WHAT IS REQUIRED: Two lines below mark the span: the one containing "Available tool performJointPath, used" and the one containing "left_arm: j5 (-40". Set down both, plus every line between, exactly as they stand, and nothing else.

:: MATERIAL SHOWN

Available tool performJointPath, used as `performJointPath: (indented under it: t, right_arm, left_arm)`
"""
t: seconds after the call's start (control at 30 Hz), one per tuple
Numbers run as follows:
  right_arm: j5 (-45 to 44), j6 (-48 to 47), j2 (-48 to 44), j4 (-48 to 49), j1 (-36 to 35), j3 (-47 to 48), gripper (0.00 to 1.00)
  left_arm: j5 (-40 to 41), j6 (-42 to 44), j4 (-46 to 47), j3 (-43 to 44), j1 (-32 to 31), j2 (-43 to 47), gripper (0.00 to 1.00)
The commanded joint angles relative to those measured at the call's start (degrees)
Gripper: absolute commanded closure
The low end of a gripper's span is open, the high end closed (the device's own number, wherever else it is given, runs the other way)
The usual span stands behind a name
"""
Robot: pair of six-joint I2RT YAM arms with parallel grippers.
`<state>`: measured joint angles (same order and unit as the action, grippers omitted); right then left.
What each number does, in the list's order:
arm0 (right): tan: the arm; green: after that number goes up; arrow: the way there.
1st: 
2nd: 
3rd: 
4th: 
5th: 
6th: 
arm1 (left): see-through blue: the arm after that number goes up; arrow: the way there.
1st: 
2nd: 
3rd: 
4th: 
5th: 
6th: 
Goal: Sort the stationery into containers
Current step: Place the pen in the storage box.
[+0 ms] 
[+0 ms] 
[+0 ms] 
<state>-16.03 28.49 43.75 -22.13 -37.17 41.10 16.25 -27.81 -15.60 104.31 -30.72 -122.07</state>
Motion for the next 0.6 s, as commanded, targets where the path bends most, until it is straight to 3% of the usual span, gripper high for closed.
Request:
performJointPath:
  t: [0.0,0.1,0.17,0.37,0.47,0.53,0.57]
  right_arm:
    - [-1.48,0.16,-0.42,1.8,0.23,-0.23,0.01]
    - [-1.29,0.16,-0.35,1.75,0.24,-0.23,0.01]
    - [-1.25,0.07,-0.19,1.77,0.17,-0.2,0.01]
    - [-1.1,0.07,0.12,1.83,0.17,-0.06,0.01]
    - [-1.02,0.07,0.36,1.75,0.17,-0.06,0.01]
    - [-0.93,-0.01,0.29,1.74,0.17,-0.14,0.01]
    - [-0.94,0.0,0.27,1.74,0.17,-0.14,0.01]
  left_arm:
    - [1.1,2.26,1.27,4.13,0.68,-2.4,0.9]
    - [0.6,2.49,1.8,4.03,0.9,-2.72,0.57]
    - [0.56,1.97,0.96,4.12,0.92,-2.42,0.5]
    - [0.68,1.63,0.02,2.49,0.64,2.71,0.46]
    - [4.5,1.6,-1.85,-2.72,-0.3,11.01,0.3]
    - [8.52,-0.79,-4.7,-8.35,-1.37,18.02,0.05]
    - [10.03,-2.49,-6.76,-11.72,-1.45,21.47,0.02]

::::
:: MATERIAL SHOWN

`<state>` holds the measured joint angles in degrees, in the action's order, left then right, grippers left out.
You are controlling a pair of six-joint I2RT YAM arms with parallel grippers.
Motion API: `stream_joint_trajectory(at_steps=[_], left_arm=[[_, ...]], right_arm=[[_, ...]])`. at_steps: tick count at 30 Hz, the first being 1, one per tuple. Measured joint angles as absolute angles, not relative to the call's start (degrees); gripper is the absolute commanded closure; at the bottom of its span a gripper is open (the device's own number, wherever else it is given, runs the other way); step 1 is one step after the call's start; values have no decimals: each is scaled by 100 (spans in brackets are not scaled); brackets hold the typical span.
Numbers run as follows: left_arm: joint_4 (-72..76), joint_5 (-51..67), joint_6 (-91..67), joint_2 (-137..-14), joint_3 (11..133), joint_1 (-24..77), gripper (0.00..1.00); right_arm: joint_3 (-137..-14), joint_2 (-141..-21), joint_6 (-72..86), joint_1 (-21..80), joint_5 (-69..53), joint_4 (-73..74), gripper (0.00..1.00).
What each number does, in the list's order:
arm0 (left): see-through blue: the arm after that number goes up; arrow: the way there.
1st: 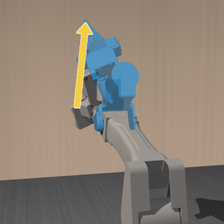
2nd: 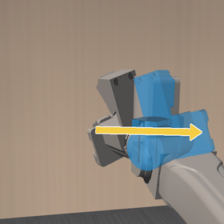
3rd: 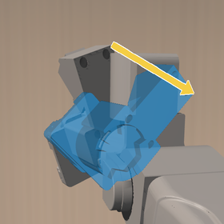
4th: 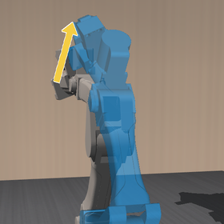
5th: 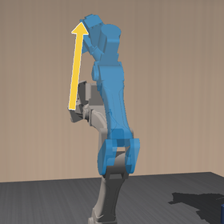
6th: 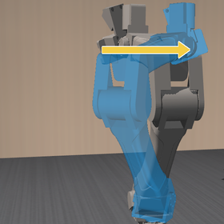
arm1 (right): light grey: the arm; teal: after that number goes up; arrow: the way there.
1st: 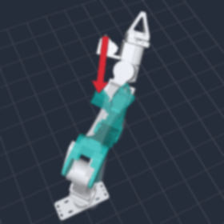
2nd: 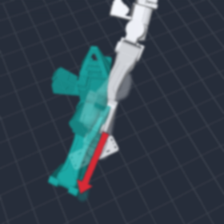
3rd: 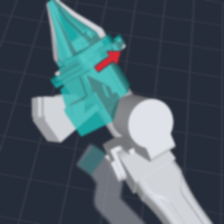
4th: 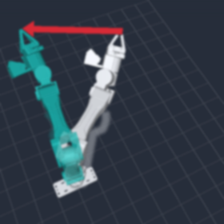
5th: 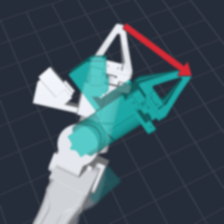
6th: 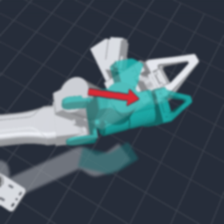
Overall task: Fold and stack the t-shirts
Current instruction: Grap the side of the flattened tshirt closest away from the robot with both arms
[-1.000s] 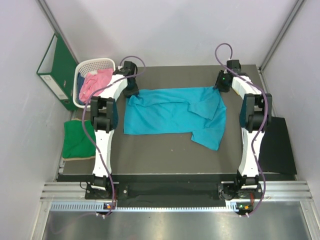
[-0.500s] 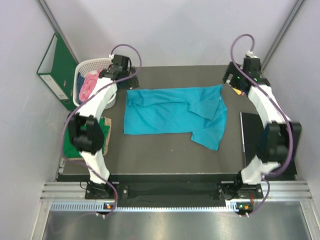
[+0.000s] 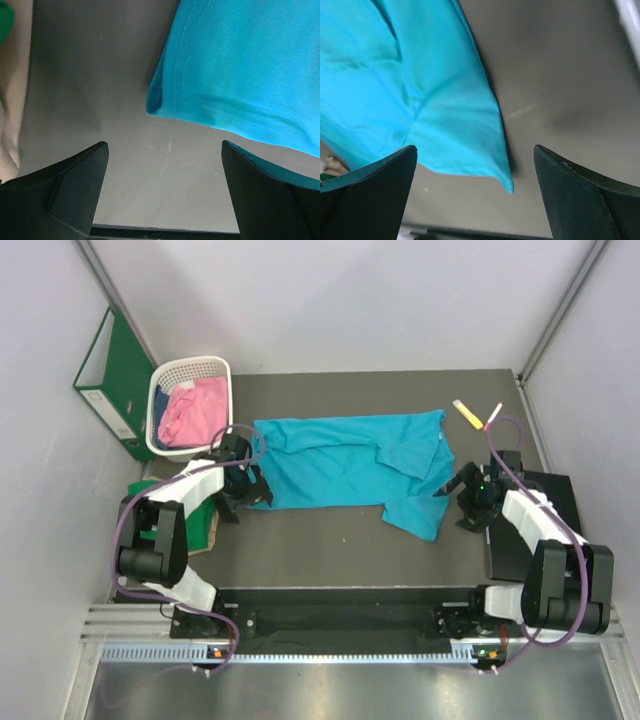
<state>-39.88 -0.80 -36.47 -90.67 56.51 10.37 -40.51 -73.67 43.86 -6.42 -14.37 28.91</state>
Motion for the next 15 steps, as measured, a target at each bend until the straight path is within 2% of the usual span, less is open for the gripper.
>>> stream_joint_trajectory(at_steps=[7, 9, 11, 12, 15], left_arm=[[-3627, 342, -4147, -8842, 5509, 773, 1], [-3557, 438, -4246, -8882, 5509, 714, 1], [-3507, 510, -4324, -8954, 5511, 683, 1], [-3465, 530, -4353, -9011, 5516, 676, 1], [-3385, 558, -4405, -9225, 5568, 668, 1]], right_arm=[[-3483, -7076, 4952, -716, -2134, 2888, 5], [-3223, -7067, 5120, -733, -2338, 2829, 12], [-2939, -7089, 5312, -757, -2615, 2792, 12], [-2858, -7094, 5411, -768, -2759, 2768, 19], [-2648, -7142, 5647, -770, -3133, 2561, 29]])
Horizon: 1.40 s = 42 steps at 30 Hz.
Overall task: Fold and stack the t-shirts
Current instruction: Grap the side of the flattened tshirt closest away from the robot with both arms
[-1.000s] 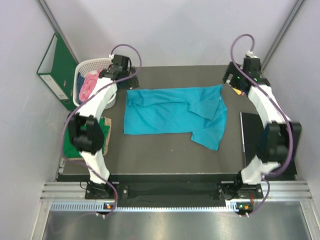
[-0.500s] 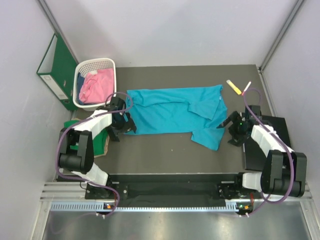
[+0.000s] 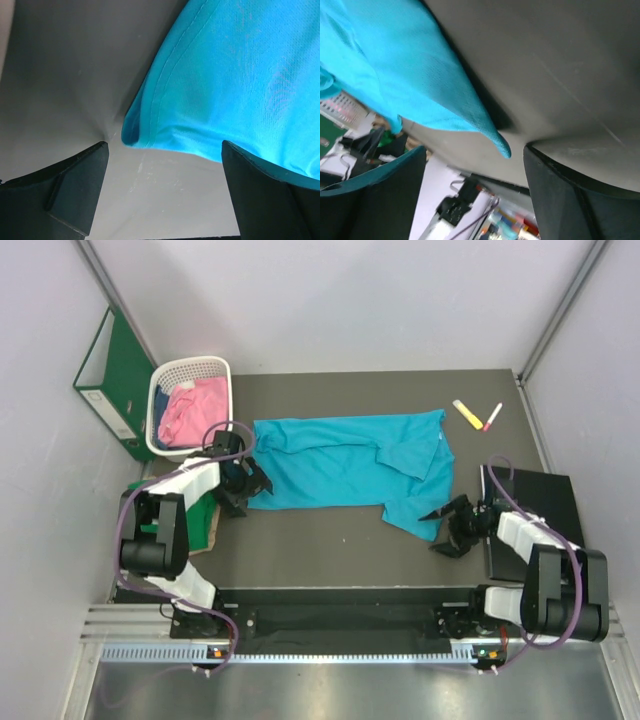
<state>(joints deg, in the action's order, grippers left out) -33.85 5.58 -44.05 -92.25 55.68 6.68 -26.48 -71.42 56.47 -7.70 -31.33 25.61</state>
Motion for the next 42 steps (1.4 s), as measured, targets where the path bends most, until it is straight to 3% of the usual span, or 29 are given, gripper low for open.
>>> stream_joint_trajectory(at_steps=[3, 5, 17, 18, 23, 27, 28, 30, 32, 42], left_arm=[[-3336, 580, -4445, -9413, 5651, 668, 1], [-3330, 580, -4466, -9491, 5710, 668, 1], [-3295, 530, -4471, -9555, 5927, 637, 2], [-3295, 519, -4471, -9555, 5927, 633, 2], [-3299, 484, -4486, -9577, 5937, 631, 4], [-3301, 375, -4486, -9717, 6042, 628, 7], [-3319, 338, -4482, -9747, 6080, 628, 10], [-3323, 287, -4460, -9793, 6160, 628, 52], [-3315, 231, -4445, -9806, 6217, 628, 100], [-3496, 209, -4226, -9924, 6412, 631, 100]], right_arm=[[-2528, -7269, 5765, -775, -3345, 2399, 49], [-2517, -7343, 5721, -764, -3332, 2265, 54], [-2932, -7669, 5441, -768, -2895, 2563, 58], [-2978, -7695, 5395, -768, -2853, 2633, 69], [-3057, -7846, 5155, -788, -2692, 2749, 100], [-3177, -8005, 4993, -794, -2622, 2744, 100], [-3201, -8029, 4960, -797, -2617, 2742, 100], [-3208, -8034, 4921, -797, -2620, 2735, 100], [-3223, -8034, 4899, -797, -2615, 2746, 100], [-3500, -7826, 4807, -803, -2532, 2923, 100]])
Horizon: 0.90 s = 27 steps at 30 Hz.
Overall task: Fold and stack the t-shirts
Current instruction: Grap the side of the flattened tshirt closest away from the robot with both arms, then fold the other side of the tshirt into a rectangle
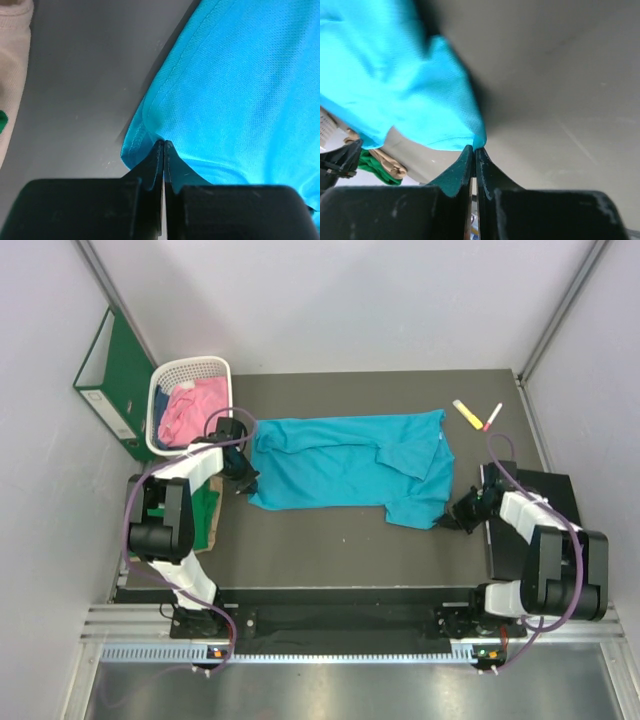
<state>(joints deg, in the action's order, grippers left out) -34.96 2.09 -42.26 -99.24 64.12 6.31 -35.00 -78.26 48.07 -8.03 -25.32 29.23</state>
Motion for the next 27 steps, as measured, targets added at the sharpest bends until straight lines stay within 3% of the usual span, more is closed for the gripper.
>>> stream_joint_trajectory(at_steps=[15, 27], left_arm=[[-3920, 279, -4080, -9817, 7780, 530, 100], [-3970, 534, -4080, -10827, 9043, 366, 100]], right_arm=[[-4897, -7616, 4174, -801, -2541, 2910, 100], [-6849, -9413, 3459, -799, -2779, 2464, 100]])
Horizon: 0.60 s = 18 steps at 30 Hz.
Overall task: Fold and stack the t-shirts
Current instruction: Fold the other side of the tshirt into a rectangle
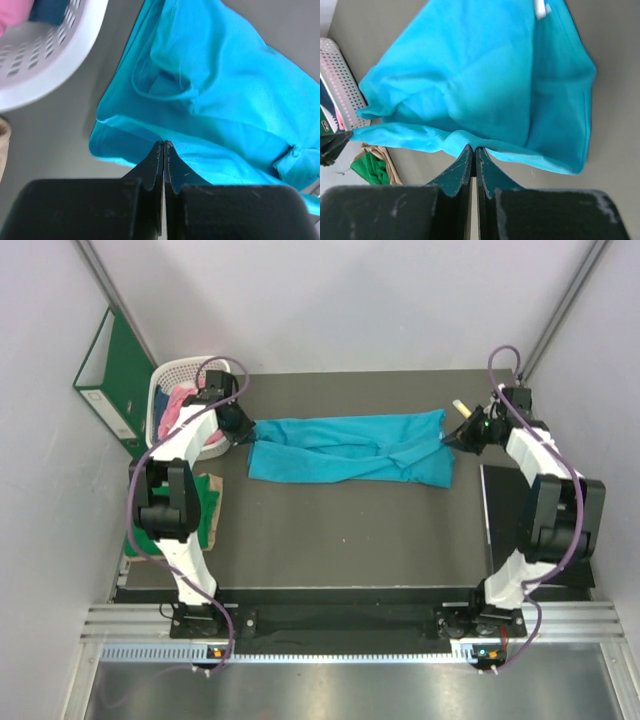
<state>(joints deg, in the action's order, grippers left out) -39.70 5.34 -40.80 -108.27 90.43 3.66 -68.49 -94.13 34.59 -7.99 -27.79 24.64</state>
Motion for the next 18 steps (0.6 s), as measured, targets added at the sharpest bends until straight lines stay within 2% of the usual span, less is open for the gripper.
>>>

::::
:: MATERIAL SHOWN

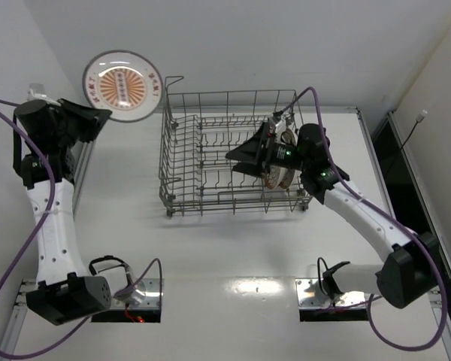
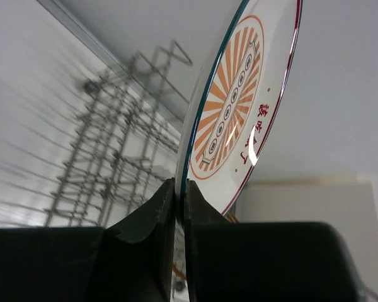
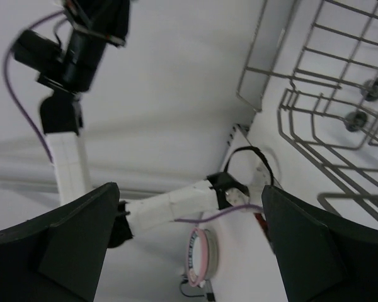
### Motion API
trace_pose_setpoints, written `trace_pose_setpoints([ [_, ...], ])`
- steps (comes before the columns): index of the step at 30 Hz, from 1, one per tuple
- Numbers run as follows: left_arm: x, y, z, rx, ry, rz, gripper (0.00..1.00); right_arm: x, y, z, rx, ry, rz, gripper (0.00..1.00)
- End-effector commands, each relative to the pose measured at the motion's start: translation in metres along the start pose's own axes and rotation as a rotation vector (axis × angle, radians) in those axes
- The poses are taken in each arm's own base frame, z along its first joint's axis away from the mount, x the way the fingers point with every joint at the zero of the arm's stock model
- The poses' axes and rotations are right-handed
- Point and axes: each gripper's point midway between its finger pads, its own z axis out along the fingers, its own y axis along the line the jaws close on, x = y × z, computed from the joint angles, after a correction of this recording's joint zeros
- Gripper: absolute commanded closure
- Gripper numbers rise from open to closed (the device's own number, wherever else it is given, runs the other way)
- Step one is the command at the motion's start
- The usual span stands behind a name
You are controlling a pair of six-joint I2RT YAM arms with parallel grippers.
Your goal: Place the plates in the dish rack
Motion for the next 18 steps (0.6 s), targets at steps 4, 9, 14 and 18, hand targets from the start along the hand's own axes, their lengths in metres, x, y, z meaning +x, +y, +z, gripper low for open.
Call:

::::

RESPONSE BELOW:
Available tool performJointPath, used as `performJointPath: (indented under it: t, right_arm, left_arm)`
"""
t: seconds after the call's start (control at 30 Hz), one per tuple
Numbers run as follows:
  right_arm: j5 (-45 to 44), j6 (-48 to 47), j2 (-48 to 44), j4 (-48 to 49), j1 (-36 to 35), j3 (-47 to 48), gripper (0.00 to 1.00)
  left_arm: j5 (-40 to 41), j6 (-42 to 44), j4 (-46 to 47), j3 (-43 to 44), j1 (-32 to 31), j2 (-43 to 47), gripper (0.00 to 1.00)

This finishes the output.